Your objective - Go through the entries below and say how many lines hold the word "pink". Nothing else is needed.

Supplied information Start Marker

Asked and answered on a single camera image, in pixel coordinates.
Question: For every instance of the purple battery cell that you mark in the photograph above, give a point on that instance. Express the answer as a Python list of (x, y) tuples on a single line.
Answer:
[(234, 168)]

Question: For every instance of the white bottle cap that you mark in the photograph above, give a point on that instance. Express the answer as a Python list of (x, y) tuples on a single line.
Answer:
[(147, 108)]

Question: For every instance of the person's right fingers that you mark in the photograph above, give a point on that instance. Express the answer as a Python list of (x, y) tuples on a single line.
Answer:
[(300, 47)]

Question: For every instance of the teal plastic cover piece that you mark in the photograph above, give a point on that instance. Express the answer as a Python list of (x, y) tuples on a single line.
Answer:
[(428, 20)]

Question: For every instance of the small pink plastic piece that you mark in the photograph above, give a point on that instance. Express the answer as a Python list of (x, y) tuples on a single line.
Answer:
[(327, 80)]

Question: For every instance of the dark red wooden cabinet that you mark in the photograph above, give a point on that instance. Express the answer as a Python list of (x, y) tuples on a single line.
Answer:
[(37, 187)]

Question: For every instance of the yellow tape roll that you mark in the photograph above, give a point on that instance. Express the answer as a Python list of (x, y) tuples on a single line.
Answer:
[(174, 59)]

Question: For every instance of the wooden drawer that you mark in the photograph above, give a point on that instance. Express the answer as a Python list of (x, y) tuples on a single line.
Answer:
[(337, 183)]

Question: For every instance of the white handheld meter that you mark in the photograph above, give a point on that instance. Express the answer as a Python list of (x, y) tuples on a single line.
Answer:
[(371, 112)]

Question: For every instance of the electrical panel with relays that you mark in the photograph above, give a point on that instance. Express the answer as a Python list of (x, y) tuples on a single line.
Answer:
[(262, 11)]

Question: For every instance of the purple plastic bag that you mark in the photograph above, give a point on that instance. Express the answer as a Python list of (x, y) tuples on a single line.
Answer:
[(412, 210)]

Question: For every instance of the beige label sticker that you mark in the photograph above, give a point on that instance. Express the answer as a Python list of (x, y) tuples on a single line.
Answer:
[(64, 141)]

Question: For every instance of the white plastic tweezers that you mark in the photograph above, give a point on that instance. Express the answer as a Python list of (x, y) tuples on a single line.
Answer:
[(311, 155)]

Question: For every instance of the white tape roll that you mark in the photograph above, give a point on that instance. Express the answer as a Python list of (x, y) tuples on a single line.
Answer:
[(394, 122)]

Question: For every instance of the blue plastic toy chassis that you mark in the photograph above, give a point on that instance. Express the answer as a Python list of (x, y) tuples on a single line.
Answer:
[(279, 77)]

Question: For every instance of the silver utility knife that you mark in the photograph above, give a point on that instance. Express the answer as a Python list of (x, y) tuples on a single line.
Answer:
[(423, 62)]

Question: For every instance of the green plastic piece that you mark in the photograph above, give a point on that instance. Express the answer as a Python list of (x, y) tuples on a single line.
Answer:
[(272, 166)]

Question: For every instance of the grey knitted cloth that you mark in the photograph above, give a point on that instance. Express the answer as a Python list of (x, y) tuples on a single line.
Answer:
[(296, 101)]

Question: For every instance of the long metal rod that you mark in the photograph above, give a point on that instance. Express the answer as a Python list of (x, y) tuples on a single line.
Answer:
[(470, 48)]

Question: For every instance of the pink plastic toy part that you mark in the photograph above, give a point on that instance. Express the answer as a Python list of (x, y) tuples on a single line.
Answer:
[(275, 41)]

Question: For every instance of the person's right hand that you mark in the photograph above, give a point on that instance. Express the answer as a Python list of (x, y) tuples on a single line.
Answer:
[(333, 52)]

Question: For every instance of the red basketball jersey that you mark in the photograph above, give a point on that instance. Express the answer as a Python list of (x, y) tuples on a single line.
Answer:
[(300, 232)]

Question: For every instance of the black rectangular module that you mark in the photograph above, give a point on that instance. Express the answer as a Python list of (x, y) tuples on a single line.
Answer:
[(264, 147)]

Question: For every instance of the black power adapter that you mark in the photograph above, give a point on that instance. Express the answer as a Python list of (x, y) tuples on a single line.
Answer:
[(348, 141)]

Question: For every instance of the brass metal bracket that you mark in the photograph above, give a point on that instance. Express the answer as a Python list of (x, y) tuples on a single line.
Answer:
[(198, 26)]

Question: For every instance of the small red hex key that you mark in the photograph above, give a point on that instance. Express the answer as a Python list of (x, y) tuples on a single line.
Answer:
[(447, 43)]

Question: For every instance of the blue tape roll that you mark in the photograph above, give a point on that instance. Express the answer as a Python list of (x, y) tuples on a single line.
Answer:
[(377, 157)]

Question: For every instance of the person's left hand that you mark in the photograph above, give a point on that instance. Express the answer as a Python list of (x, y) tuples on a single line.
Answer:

Supplied information End Marker

Written reply - 2